Fraudsters have now shifted their focus from complicated, large-scale computer systems to company executives and employees. As a result, authorised push payments (APP) fraud – tricking people into sending money by posing as a genuine payee – increased 71 percent during H1 2021, with more than £750 million stolen through fraud.
Businesses need to get a better handle on their accounts payable processes, or risk losing millions to fraudsters.
Where does the fraud challenge stem from?
All accounts payable departments will receive a suspicious invoice every now and then, but as fraudsters become more sophisticated in style and technique, the need for tighter cybersecurity procedures in accounting departments remains.
And although fraudsters have long made the finance and accounts payable department their prime target, a couple of recent updates (or lack of) have combined to increase the risk of fraud to new levels.
The first is a reluctance to digitise old-fashioned processes, and the reliance on manual processes significantly increases the risk of human error creeping in. Staff working in different locations from each other hasn’t helped either, as team leaders are unable to physically keep an eye on staff in case they get tricked by someone posing as a fake vendor or overpayments.
Linked to this, and very much a long-standing issue for finance teams, is a distinct lack of visibility into the accounts payable process. Many finance leaders don’t have access to real-time data and insight into what their team is working on, leaving them stranded whenever fraud does take place.
There are also plenty of businesses nationwide that are sending and receiving paper invoices, again opening themselves up to risk. According to one study, 31% of UK businesses are still faxing paperwork, while 39% are posting invoices and 9% continue to accept paper cheques.
These problems are rooted in manual, paper-based processes. The more we rely on them, the greater the risk of inaccuracies, human error, and fraud.
How can businesses fight back?
If humans are one of the root causes of the issue, it makes sense to try and take the load off. We’re not machines able to log, scan, and analyse masses of data, but perhaps machines could help tighten up processes and defences.
The majority (61%) of CFOs agree that digitalising AP processes would help increase visibility in the finance department. The same report goes on to add that companies that utilise automation in their accounts payable department feel confident in their ability to prevent fraud.
If humans were one of the root causes of fraud, automation is the safety net businesses need to keep them secure. Technologies powered by artificial intelligence (AI) and machine learning (ML) are providing organisations with tools that can automatically detect fraudulent activity as well as decreasing the likelihood of it ever happening in the first place.

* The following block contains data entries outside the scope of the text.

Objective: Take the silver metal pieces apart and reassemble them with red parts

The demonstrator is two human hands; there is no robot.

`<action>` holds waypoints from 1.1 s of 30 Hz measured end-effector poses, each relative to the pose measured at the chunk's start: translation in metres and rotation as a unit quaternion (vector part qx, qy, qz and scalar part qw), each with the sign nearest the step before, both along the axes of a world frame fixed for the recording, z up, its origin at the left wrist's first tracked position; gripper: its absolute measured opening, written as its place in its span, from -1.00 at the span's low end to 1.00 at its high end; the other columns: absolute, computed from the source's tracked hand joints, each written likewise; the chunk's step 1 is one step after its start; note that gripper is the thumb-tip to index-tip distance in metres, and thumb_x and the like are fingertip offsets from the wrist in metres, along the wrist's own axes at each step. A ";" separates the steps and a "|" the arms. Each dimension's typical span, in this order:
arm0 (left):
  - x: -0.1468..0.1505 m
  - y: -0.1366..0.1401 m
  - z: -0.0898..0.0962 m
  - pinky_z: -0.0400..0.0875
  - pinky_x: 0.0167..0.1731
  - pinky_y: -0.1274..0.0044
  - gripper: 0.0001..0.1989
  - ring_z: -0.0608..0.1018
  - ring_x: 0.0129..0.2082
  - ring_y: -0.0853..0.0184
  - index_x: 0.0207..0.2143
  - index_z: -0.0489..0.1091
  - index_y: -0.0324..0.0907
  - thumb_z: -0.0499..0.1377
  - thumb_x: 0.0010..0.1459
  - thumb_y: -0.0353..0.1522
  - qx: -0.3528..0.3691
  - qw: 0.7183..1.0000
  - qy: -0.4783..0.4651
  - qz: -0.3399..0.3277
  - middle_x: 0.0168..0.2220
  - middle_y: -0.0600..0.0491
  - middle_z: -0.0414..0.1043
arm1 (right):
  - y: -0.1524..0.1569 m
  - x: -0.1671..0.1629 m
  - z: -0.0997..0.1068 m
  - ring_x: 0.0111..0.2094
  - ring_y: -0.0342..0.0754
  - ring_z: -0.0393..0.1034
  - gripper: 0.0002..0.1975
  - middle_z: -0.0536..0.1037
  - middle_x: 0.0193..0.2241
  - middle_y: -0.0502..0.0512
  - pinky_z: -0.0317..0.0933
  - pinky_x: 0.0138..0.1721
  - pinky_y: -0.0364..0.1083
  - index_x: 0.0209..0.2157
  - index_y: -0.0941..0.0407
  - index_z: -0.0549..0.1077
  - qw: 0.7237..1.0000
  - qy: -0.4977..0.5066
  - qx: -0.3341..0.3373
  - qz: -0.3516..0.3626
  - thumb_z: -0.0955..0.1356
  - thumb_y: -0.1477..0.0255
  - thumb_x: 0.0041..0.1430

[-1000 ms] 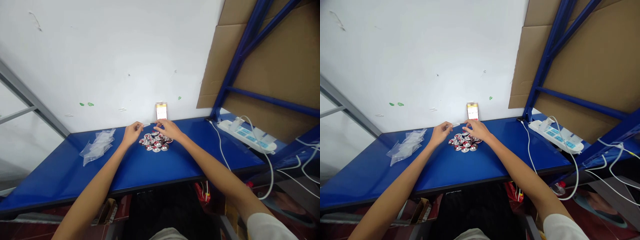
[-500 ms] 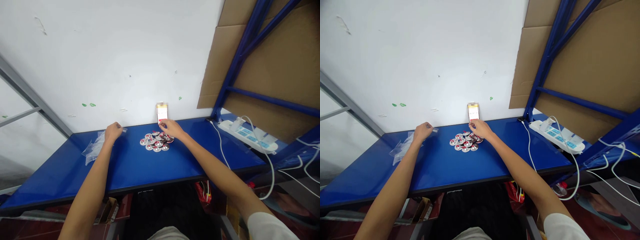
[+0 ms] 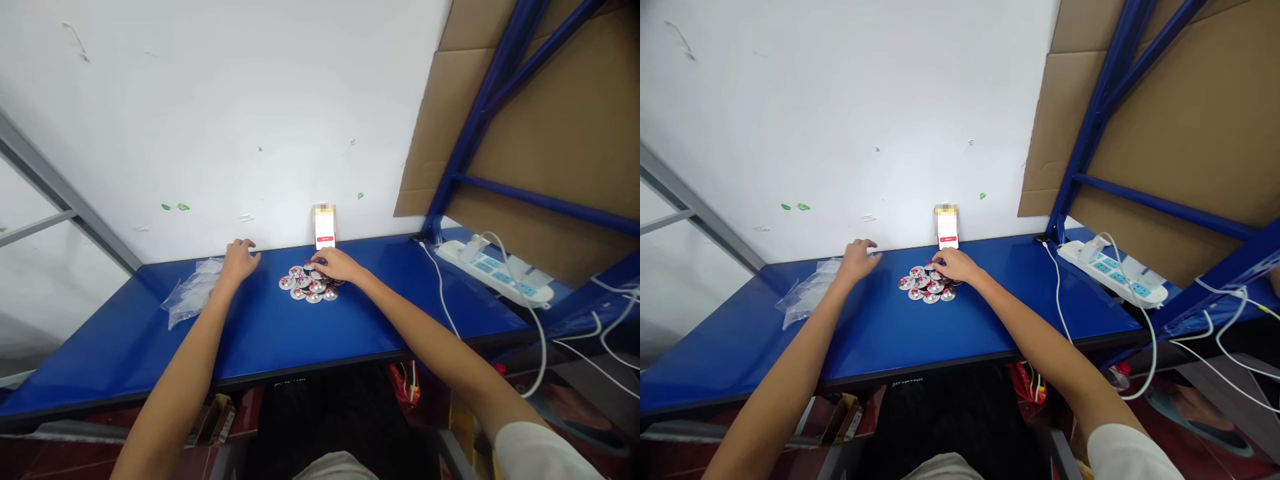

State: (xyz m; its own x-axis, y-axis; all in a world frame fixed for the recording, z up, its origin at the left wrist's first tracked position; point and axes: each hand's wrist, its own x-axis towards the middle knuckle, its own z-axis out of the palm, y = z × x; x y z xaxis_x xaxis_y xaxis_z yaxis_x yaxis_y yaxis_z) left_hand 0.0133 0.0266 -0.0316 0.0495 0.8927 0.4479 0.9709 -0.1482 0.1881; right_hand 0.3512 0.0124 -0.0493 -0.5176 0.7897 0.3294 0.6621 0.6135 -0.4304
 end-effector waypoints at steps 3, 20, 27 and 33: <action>0.031 -0.002 -0.008 0.48 0.02 0.30 -0.74 0.62 -0.08 0.07 -0.08 0.58 -0.18 0.18 0.28 -0.28 -0.050 0.981 -0.101 -0.159 -0.11 -0.11 0.64 | 0.003 -0.003 -0.005 -0.07 0.06 0.52 -0.79 0.67 -0.10 0.19 0.31 -0.08 -0.06 -0.03 0.08 0.70 1.000 0.005 -0.011 -0.002 0.41 0.38 0.42; 0.085 -0.024 -0.027 0.46 0.02 0.26 -0.68 0.62 -0.11 0.11 -0.11 0.71 -0.05 0.12 0.41 -0.27 -0.053 0.946 -0.072 -0.311 -0.09 -0.03 0.67 | 0.014 -0.012 -0.018 -0.09 0.05 0.46 -0.91 0.63 -0.17 0.13 0.28 -0.03 -0.04 -0.18 0.01 0.76 0.998 0.056 0.034 0.017 0.56 0.37 0.27; 0.088 -0.031 -0.020 0.49 -0.03 0.28 -0.69 0.62 -0.13 0.12 -0.05 0.69 -0.04 0.19 0.39 -0.15 -0.051 0.944 -0.117 -0.304 -0.08 -0.03 0.68 | 0.007 -0.013 -0.010 -0.25 -0.02 0.51 -0.95 0.69 -0.30 0.07 0.28 -0.15 -0.08 -0.28 0.07 0.73 0.993 0.112 0.023 0.000 0.54 0.43 0.29; 0.096 -0.038 -0.015 0.58 -0.08 0.36 -0.67 0.65 -0.06 0.16 0.01 0.66 -0.03 0.29 0.32 -0.09 -0.024 0.917 -0.245 -0.314 0.01 -0.02 0.66 | -0.005 -0.019 0.002 -0.30 -0.03 0.59 -0.94 0.75 -0.31 0.04 0.34 -0.22 -0.11 -0.29 0.07 0.72 0.968 0.250 0.020 -0.029 0.54 0.38 0.26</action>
State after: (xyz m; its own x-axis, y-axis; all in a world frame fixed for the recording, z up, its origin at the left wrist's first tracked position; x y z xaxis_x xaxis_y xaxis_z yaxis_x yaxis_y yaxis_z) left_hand 0.1095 -0.0112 -0.0463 0.3641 0.7758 0.5154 0.4931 -0.6300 0.6000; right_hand 0.3325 0.0075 -0.0468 -0.2403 0.7949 0.5572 0.4114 0.6033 -0.6832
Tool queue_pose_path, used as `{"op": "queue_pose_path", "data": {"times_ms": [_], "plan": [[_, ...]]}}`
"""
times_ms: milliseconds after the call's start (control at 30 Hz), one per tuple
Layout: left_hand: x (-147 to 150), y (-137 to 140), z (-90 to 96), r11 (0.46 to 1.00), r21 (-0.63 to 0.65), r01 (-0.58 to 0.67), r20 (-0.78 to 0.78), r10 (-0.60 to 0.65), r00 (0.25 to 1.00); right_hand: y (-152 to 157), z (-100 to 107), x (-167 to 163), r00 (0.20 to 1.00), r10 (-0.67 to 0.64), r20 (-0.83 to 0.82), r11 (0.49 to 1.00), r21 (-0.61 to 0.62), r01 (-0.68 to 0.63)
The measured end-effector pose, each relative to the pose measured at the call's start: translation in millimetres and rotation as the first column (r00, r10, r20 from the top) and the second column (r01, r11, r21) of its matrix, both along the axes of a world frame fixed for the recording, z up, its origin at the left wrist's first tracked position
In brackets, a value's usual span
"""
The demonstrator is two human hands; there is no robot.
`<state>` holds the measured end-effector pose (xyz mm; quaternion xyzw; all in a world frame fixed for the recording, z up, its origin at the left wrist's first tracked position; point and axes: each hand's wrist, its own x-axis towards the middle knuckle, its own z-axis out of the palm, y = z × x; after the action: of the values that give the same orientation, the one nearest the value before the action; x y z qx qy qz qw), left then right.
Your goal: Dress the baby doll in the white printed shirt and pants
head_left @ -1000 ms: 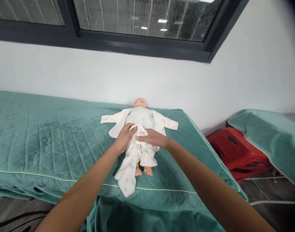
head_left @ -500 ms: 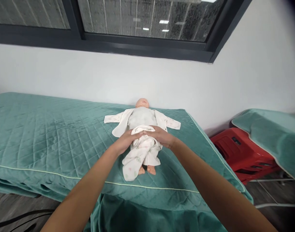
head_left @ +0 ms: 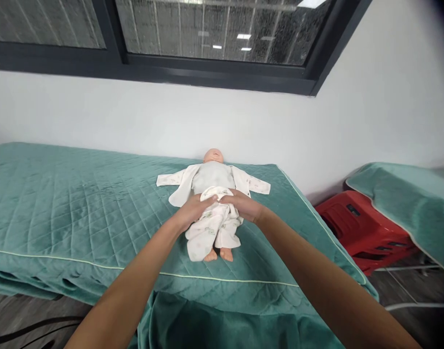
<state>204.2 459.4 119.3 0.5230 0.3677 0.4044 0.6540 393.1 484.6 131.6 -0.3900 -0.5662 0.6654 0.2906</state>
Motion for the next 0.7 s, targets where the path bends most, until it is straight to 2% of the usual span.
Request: {"op": "queue_pose_path", "data": {"times_ms": [67, 133, 267, 400, 567, 700], "plan": [[-1.5, -0.2, 5.4, 0.995, 0.023, 0.096, -0.107, -0.093, 0.99, -1.4, -2.9, 0.7, 0.999, -0.025, -0.036, 1.0, 0.012, 0.025], [-2.7, 0.4, 6.3, 0.992, 0.004, 0.13, -0.097, -0.129, 0.987, -4.2, -4.2, 1.5, 0.999, -0.03, -0.02, 0.998, 0.052, 0.031], [-4.2, 0.0, -3.9, 0.997, -0.049, 0.051, 0.143, -0.043, 0.989, -10.9, -2.1, 5.2, 0.995, 0.045, 0.093, 0.985, 0.164, -0.06], [-4.4, -7.1, -10.9, 0.992, -0.121, -0.023, 0.201, 0.047, 0.978, -14.2, 2.1, 10.5, 0.948, 0.192, 0.253, 0.946, 0.21, -0.247], [-2.1, -31.3, -4.7, 0.975, -0.219, -0.041, 0.185, 0.082, 0.979, -13.5, -3.7, 10.5, 0.936, 0.089, 0.342, 0.923, 0.325, -0.206], [3.1, -65.1, -5.6, 0.962, -0.268, -0.054, 0.243, 0.122, 0.962, -14.8, -14.5, 4.4, 0.918, 0.069, 0.389, 0.855, 0.452, -0.256]]}}
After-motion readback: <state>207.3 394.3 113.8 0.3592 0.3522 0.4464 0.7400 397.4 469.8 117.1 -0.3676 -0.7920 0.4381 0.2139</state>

For example, when receiving an invoice from what looks like a genuine supplier, systems can instantly analyse information such as bank details, address, and amount requested against previous financial documents. If one tiny detail doesn’t match up, payment is refused until it’s resolved.
Then there’s the issue of access. As fraud can also take place from internal staff, businesses are using platforms to move away from simply stashing finance documents in a filing cabinet or digital folder to only granting access to records to those who need it.
But employees can also be a company’s greatest line of defence, especially as the vast majority (61%) of fraudsters are caught by employee tips. Arming accounts payable staff with technology that can provide detailed insight into the AP process and sniff out suspicious activity before it becomes a problem is a must.
Fighting fire with fire
Humans can’t be perfect all of the time, but highlighting and preventing fraud isn’t a 9 to 5 kind of job. Automation in the accounts payable department can be a powerful weapon in giving businesses the confidence that they will be protected even if they become a target.
Having employees working in several different locations and with manual processes means businesses cannot hope to defend themselves against a new, constant wave of fraudulent activity – both inside and outside of the organisation.
It only takes one convincing email or misplaced document for fraud to take place, and businesses need to make sure they free themselves from risk with technology that can act as their best defender.